Another important concept used to cope with imperfect and/or imprecise information is hesitant fuzzy (HF) set originated by Torra and Narukawa (2009), Torra (2010). It is an intuitively straightforward extension of Zadeh’s fuzzy sets (Zadeh 1965). Torra and Narukawa (2009), Torra (2010) extended fuzzy sets to HF sets, because they found that under a group setting, it is difficult to determine the membership of an element to a set due to doubts between a few different values (Torra 2010). For example, two decision makers discuss the membership degree of $x$ into $A$. One wants to assign 0.4 and the other 0.6, and they cannot persuade with each other; thus, the membership degrees of $x$ into $A$ can be represented by $\{0.4, 0.6\}$. After it was introduced by Torra, HF set theory has attracted more and more scholars’ attention (Rodrguez et al. 2012; Xia and Xu 2011; Xu and Xia 2011). Very recently, the study of hybrid models combining HF sets with other mathematical structures is also emerging as an active research topic of HF set theory. By combining HF set with rough set models, Yang et al. (2014) introduced the concept of HF rough sets and proposed an axiomatic approach to the model. Babitha and John (2013) defined a hybrid model called HF soft sets and investigated some of their basic properties. They also presented an algorithm to solve decision-making problems based on HF soft sets.

In many real decision-making problems, due to insufficiency in available information, it may be difficult for decision makers to exactly quantify their opinions with a crisp number, but they can be represented by an interval number within $[0,1]$. Based on this consideration, Chen et al. (2013a, b) introduced the concept of interval-valued hesitant fuzzy (IVHF) sets, which permits the membership degrees of an element to a given set to have a few different interval values. Since IVHF sets were introduced, IVHF set theory has been applied in dealing with fuzzy decision-making problems Chen et al. (2013b), Wei et al. (2013). Very recently, similarity, distance, and entropy measures for IVHF sets have been investigated by Farhadinia (2013). On the one hand, although Yang et al. (2014) proposed HF rough set theory that can deal with some decision making problems to exactly quantify decision makers’ opinions with a crisp number, one of the main characteristics of decision-making events is incomplete and inaccuracy of available data information. So when facing the problem, the decision makers are easy to lose information and cannot supply correct policies by using HF rough set theory.
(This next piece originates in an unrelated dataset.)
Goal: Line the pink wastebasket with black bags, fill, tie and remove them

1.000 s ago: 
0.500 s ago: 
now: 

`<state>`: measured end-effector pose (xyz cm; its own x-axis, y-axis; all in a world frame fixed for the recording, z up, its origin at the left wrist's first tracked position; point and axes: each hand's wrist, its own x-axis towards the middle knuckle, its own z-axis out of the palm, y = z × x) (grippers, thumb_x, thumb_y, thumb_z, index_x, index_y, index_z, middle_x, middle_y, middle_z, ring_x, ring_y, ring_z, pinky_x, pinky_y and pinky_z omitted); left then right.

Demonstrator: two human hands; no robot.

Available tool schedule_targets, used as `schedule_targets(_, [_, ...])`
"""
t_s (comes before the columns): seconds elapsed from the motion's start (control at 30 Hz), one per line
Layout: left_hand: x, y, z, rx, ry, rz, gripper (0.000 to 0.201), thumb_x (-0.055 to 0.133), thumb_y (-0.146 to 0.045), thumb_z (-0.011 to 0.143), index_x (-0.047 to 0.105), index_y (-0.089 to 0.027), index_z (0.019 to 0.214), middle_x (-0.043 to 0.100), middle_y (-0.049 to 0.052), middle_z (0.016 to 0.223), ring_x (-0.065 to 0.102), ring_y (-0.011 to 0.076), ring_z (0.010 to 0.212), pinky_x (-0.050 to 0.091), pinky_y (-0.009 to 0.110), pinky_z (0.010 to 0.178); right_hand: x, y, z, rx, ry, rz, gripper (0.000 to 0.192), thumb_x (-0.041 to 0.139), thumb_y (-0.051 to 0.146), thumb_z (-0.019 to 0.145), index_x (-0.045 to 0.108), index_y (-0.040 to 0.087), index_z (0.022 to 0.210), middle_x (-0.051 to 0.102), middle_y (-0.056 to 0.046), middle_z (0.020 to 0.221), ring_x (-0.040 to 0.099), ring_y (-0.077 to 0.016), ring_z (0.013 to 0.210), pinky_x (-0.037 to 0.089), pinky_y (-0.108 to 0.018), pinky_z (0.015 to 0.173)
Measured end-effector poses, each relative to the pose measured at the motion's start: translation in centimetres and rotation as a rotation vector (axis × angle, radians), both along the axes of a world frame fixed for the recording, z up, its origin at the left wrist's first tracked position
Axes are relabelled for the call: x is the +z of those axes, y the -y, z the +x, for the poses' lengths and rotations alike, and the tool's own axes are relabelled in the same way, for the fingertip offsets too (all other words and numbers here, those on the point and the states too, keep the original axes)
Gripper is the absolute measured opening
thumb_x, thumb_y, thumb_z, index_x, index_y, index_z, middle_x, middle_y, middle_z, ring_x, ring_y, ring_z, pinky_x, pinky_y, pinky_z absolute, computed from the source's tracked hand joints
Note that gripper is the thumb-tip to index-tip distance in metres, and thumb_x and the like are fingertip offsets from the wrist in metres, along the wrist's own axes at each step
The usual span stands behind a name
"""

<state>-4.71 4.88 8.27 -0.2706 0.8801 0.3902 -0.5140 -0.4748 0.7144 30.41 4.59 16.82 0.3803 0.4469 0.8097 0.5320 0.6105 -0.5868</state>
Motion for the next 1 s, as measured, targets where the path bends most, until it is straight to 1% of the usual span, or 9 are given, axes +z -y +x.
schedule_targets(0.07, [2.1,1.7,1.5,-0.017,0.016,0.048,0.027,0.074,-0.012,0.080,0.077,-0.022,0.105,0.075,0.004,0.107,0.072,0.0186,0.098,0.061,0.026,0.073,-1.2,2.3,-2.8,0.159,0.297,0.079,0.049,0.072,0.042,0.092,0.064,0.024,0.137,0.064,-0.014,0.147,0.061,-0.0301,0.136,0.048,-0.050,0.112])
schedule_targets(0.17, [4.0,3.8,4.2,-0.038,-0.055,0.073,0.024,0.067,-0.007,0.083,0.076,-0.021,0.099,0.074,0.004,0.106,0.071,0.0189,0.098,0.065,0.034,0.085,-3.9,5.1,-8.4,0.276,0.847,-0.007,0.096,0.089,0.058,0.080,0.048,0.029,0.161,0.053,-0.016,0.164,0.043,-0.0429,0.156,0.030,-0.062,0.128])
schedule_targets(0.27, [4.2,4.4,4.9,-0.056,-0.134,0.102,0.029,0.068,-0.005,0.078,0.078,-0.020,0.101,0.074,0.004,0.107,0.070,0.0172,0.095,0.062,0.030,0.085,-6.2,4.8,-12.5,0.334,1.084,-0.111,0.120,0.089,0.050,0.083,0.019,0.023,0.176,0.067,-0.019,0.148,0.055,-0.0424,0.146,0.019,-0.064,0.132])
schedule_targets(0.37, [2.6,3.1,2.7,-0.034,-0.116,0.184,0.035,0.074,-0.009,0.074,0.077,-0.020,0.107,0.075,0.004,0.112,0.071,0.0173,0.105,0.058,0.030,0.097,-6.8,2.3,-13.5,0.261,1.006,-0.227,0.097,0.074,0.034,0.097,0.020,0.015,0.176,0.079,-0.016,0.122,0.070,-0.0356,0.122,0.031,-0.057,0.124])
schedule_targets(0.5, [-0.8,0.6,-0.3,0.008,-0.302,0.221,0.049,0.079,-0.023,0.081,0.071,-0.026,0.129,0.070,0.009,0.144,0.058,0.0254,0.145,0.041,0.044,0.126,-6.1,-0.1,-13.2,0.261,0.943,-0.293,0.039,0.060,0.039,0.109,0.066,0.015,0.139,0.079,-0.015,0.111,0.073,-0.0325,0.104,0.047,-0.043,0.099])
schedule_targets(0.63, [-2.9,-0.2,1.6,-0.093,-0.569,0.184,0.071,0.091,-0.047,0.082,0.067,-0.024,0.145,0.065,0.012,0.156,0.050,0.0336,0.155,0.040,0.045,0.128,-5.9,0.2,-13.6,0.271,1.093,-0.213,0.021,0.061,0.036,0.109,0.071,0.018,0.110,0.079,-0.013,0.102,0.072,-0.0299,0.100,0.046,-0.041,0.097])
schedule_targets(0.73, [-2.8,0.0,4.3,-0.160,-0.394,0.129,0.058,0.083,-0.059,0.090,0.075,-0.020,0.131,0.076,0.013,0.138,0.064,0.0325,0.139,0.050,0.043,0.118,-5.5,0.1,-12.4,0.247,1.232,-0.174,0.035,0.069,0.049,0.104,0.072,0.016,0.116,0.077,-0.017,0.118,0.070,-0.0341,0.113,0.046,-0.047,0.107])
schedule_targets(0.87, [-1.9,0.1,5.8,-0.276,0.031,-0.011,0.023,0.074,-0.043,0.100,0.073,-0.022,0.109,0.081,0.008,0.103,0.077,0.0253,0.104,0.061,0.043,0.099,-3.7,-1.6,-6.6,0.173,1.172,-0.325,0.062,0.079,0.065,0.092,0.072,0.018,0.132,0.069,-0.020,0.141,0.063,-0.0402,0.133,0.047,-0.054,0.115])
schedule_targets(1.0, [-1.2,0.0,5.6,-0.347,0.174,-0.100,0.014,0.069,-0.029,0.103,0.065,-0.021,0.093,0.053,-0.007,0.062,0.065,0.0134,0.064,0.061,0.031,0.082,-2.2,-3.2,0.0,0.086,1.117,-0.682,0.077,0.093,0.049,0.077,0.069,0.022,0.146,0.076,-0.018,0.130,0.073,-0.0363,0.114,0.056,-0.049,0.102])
Instead, the basic characteristics of the decision-making problems described by an interval number within $[0,1]$ can overcome such a situation. So, it is very natural to extend concepts from HF rough set theory to their generalizations in IVHF set theory. On the other hand, up to now, many of researches about IVHF sets are mainly focusing on IVHF set itself. The discussions about fusions of IVHF set theory and other mathematical structures are rarely found in the related literatures. Meanwhile, we know that IVHF set and rough set can both capture particular facets of the imprecision. Considering the above facts, we are mainly focusing on the combination of IVHF set and rough set in this paper. Because the new hybrid model includes both ingredients of IVHF set and rough set, it is more flexible and effective to cope with imperfect and imprecise information than IVHF set and rough set. Therefore, the research about fusions of IVHF set and rough set is important and necessary to us. The purpose of the present paper is to present a new hybrid model called IVHF rough sets by combining IVHF set and rough set. Then, we are mainly devoted to investigating axiomatic approaches to IVHF rough set and its application in medical diagnosis.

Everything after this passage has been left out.